Religious freedom in India ‘significantly worsened’: US panel

For third straight year, US commission recommends adding India to religious freedom blacklist over alleged abuses.

The state of religious freedom in India “significantly worsened” last year, a United States panel has said, calling for targeted sanctions against the country over alleged abuses.

In its annual report released on Monday, the US Commission on International Religious Freedom (USCIRF) urged the State Department for the third straight year to place India on the US list of “countries of particular concern”.

The independent bipartisan panel accused India of “engaging in and tolerating systematic, ongoing, and egregious violations of religious freedom”.

The USCIRF puts forward recommendations and documents alleged abuses, but the State Department ultimately makes the decision on the religious freedom blacklist.

“During the year, the Indian government escalated its promotion and enforcement of policies—including those promoting a Hindu-nationalist agenda—that negatively affect Muslims, Christians, Sikhs, Dalits, and other religious minorities,” the report (PDF) said.

“The government continued to systemize its ideological vision of a Hindu state at both the national and state levels through the use of both existing and new laws and structural changes hostile to the country’s religious minorities.”

India has previously rejected the commission’s recommendation to blacklist the country over alleged violations of religious freedom, calling its findings “biased”.

Monday’s report comes as US officials say they are seeking “maximum alignment” with India over Russia policy and the war in Ukraine. Washington has also been strengthening ties with New Delhi amid growing competition with China.

US President Joe Biden held a virtual meeting with Indian Prime Minister Narendra Modi earlier this month and the two leaders are set to meet in Tokyo next month as part of a summit for the leaders of the Asia-Pacific “Quad” alliance, which also includes Japan and Australia.

Still, the USCIRF on Monday accused India of repressing human rights defenders from religious minorities.

The commission hit out against the Indian government over a citizenship law that fast-tracks naturalisation for non-Muslims, calling it “discriminatory”, while also slamming anti-religious conversion laws that it said target interfaith marriages in some states.
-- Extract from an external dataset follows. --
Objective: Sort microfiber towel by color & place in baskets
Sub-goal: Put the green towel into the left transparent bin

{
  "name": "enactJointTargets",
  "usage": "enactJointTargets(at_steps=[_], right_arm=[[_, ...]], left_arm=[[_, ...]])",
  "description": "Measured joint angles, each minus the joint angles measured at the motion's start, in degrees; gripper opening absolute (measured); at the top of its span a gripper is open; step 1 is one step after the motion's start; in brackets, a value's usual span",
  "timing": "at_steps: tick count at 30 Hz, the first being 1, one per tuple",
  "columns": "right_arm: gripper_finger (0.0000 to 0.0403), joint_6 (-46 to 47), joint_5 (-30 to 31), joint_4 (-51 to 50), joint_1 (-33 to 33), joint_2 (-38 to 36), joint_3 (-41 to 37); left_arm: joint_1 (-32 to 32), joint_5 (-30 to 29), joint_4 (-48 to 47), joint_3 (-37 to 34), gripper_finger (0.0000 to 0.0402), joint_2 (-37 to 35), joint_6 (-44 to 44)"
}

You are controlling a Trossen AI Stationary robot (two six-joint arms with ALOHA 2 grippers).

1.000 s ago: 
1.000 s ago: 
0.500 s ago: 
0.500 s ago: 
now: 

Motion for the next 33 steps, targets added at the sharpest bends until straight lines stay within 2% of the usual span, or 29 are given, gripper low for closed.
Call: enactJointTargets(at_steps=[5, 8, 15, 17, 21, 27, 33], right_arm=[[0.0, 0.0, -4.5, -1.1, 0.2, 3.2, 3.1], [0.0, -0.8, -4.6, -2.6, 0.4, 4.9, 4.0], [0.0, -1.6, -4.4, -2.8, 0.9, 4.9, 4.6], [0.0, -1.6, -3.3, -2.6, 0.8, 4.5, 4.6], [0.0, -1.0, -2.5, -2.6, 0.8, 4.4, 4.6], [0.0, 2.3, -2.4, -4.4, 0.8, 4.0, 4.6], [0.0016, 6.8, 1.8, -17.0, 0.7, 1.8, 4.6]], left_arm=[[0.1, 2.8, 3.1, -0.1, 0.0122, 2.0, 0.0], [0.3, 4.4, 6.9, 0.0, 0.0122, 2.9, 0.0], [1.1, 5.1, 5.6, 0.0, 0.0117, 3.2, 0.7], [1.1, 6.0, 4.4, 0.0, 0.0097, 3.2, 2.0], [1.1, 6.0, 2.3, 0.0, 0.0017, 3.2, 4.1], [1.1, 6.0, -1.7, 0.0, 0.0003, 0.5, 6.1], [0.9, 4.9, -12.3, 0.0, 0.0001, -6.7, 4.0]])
“Government action, including the continued enforcement of anti-conversion laws against non-Hindus, has created a culture of impunity for nationwide campaigns of threats and violence by mobs and vigilante groups, including against Muslims and Christians accused of conversion activities,” the report reads.

India’s Muslim minority has been facing mob violence and attacks by right-wing Hindu groups.
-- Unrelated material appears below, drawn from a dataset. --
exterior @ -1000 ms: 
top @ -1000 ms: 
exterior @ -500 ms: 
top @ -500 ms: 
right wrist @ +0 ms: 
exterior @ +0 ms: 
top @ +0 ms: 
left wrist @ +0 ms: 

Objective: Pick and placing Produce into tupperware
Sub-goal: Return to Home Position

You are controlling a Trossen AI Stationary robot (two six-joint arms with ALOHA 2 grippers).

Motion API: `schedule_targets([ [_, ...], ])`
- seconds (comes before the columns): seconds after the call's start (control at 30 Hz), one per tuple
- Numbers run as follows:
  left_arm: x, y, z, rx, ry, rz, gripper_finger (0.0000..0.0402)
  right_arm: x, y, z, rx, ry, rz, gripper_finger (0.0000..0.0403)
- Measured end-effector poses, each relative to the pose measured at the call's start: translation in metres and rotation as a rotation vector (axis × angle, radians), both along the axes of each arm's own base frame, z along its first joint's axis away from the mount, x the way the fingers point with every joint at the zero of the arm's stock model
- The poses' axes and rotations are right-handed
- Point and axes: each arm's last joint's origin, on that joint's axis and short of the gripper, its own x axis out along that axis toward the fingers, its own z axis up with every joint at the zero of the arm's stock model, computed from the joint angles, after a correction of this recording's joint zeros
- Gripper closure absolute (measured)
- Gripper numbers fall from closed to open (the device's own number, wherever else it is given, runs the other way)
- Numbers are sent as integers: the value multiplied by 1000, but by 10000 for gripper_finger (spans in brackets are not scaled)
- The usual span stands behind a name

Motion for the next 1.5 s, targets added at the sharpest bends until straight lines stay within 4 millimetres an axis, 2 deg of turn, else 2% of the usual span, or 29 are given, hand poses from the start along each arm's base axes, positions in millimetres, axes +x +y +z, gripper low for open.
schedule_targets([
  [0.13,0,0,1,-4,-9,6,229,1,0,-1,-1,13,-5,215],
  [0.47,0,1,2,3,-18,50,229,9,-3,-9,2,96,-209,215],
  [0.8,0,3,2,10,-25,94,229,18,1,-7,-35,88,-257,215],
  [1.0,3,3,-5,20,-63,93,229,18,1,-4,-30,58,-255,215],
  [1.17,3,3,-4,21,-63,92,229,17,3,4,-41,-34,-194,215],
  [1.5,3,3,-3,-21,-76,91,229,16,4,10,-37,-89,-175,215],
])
Separately, the USCIRF called for designating Afghanistan as a “country of particular concern” (CPC) after the Taliban takeover.

The current US State Department religious freedom blacklist consists of China, Eritrea, Iran, Myanmar, North Korea, Pakistan, Russia, Saudi Arabia, Tajikistan and Turkmenistan.

“USCIRF typically recommends more countries be designated as CPCs than the State Department will designate,” Nadine Maenza, the commission’s chair, told Al Jazeera last year. “Part of the discrepancy is because USCIRF can focus on religious freedom conditions alone without needing to balance other bilateral issues.”